Problem ▸ From the first line of the listing to the last, set down everything exactly, but skip the images.

═════ Provided data ═════

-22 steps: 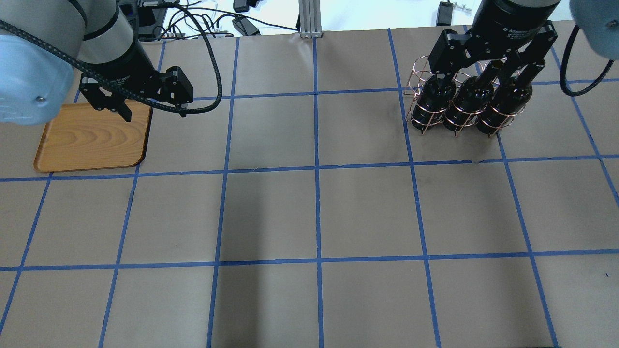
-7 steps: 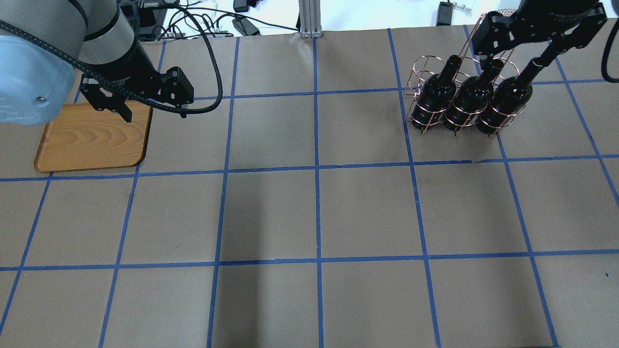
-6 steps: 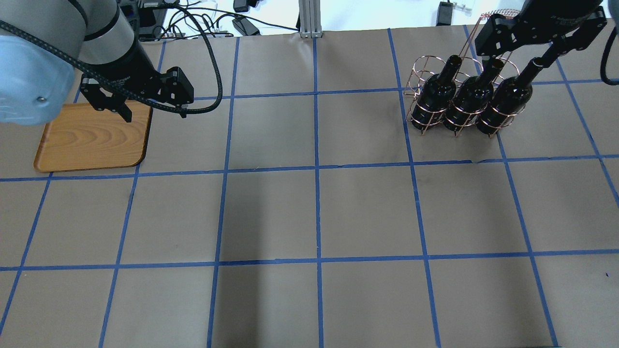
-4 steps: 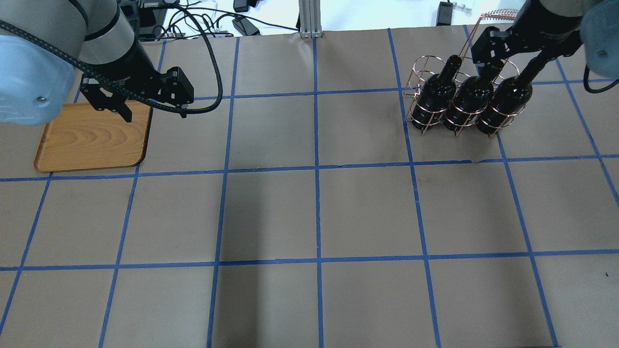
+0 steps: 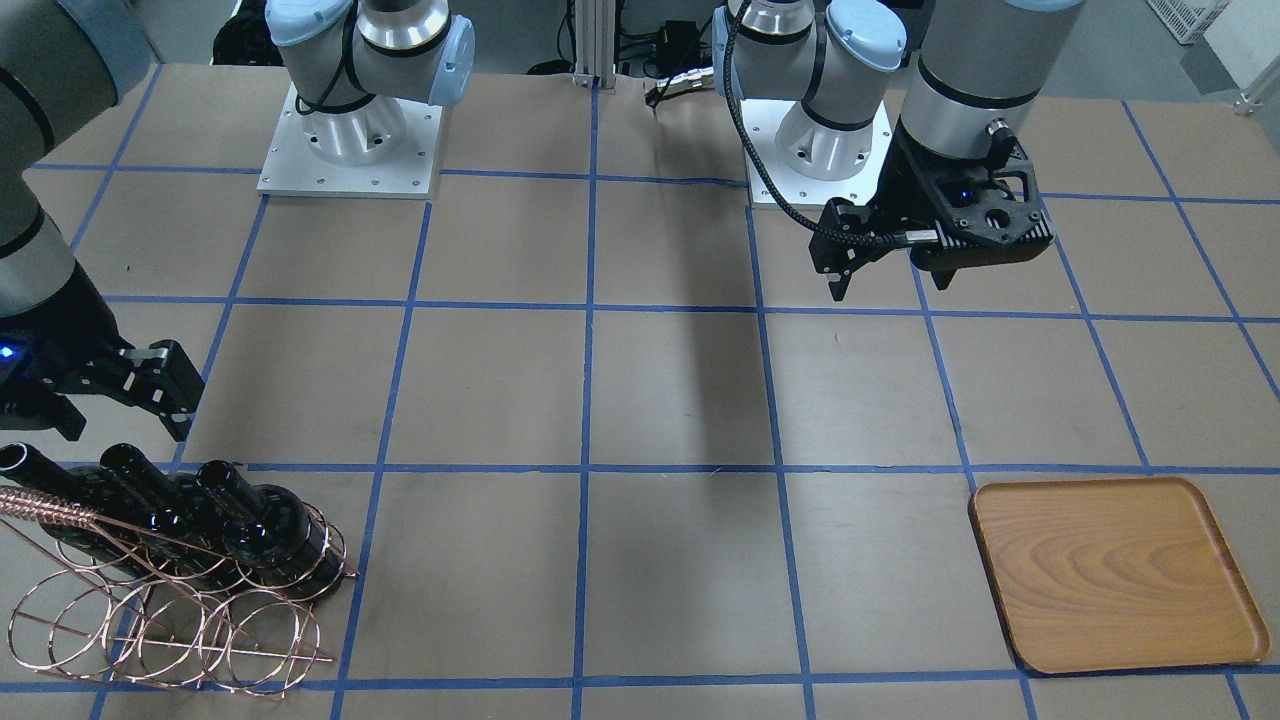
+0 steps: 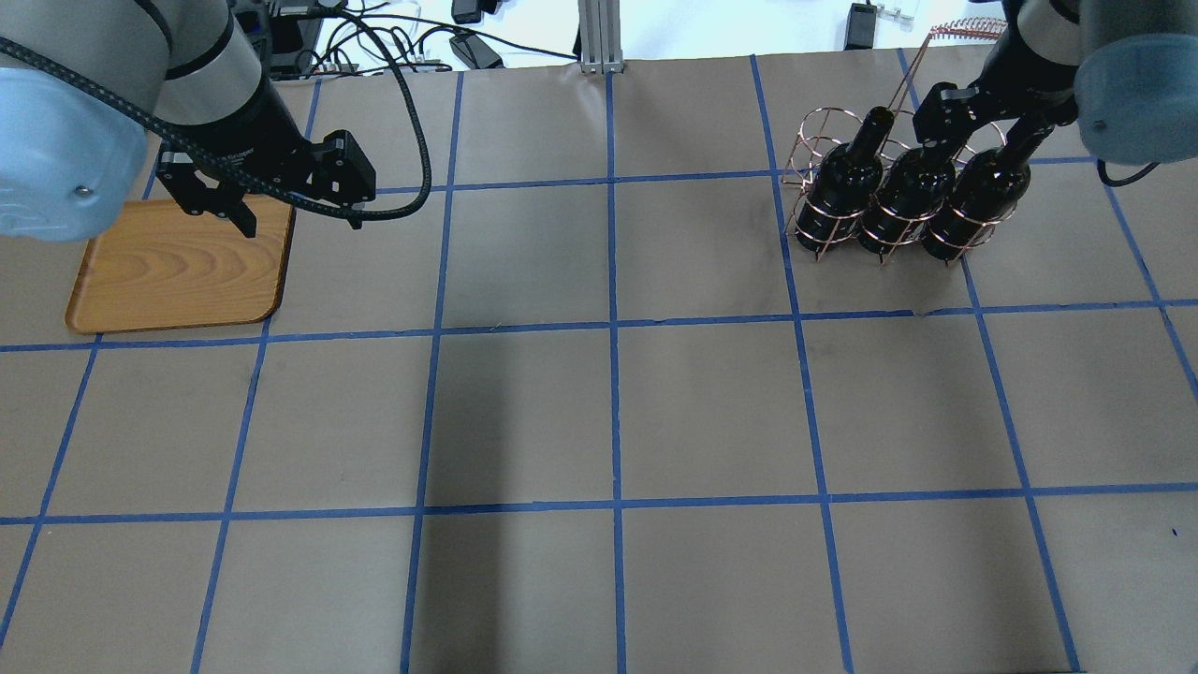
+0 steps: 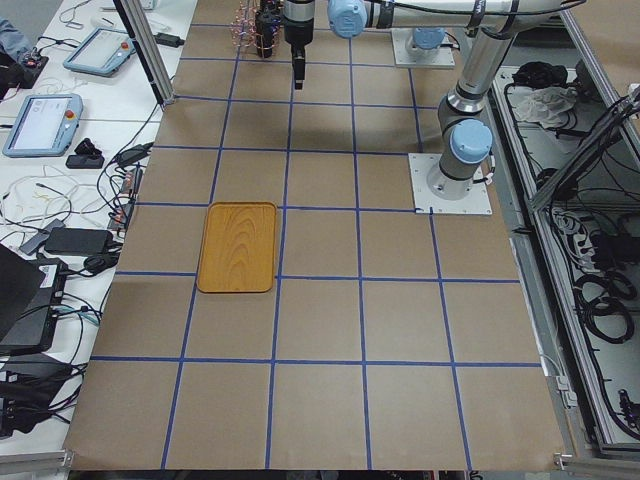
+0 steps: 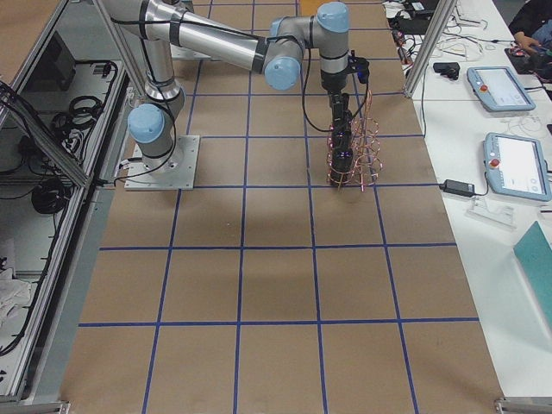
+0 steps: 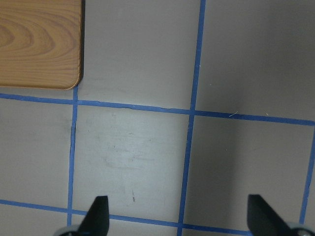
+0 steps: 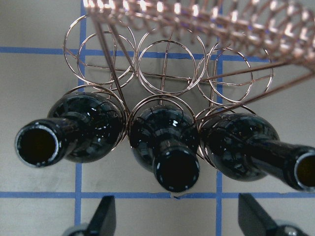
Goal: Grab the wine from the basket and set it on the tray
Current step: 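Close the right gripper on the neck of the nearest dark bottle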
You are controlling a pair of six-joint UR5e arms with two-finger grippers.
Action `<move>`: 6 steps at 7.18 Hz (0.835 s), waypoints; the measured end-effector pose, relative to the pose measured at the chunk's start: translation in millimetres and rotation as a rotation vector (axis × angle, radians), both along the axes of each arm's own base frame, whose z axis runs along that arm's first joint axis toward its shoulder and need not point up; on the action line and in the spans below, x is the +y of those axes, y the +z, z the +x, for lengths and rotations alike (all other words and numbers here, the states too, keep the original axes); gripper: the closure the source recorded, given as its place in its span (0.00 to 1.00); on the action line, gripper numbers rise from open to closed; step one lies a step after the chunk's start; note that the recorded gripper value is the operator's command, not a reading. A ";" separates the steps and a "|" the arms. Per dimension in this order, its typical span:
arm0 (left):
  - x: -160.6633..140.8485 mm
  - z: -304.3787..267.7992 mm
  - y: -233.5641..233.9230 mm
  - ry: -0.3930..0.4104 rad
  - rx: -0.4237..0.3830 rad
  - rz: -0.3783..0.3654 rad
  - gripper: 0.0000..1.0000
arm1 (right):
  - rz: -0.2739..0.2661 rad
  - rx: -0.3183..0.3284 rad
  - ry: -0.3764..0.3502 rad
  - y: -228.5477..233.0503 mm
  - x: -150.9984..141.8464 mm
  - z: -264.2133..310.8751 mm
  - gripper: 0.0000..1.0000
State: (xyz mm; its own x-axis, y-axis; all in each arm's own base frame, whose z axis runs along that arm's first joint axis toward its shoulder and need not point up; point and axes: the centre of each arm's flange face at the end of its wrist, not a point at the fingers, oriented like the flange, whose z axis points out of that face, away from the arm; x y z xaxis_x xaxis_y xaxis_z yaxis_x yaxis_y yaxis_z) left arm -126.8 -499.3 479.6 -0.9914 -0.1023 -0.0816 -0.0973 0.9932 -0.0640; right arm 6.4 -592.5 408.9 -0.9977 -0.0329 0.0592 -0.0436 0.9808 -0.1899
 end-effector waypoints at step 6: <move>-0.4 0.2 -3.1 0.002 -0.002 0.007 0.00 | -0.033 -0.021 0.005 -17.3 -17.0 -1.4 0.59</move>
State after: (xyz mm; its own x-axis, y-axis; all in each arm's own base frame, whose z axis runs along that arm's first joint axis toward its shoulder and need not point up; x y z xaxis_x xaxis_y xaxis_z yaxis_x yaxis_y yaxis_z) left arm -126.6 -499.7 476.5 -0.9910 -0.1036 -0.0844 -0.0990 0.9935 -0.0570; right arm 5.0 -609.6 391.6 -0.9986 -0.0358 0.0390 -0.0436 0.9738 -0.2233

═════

Result ▸
-22 steps: 
-7 steps: 
-6 steps: 
-4 steps: 
+0 steps: 
+0 steps: 
+0 steps: 
+0 steps: 
+0 steps: 
+0 steps: 
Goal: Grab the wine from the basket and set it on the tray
Current step: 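Close the right gripper on the neck of the nearest dark bottle
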You are controlling a pair of six-joint UR5e arms with two-finger grippers.
Action `<move>`: 6 steps at 7.18 Hz (0.835 s), waypoints; the measured end-effector pose, relative to the pose measured at the chunk's start: translation in millimetres and rotation as a rotation vector (axis × angle, radians), both along the axes of each arm's own base frame, whose z axis runs along that arm's first joint axis toward its shoulder and need not point up; on the action line and in the spans below, x is the +y of those axes, y the +z, z the +x, for lengths and rotations alike (all other words and numbers here, the states too, keep the original axes); gripper: the closure the source recorded, given as its place in its span (0.00 to 1.00); on the action line, gripper numbers rise from open to closed; step one lies a step after the chunk's start; note that the recorded gripper value is the operator's command, not a reading. A ";" separates the steps and a "|" the arms. Per dimension in this order, its typical span:
arm0 (left):
  - x: -160.6633..140.8485 mm
  - z: -304.3787..267.7992 mm
  - y: -233.5641..233.9230 mm
  - ry: -0.3930..0.4104 rad
  - rx: -0.4237..0.3830 rad
  - rz: -0.3783..0.3654 rad
  - gripper: 0.0000..1.0000
arm1 (right):
  - rz: -0.2739..0.2661 rad
  - rx: -0.3183..0.3284 rad
  - ry: -0.3764..0.3502 rad
  - y: -228.5477..233.0503 mm
  - x: -150.9984..141.8464 mm
  - z: -264.2133..310.8751 mm
  - gripper: 0.0000..1.0000
State: (xyz mm; its own x-axis, y-axis; all in each arm's own base frame, whose z axis runs along that arm's first joint axis toward its shoulder and need not point up; point and axes: the centre of each arm's flange face at the end of its wrist, not a point at the fingers, oriented like the flange, whose z axis points out of that face, away from the arm; x y z xaxis_x xaxis_y xaxis_z yaxis_x yaxis_y yaxis_z) left arm -126.8 -499.3 479.6 -0.9914 -0.1023 -0.0816 -0.0973 0.9932 -0.0640; right arm 6.4 -592.5 408.9 -0.9977 -0.0329 0.0592 -0.0436 0.9808 -0.1899
 end-effector waypoints at step 6: <move>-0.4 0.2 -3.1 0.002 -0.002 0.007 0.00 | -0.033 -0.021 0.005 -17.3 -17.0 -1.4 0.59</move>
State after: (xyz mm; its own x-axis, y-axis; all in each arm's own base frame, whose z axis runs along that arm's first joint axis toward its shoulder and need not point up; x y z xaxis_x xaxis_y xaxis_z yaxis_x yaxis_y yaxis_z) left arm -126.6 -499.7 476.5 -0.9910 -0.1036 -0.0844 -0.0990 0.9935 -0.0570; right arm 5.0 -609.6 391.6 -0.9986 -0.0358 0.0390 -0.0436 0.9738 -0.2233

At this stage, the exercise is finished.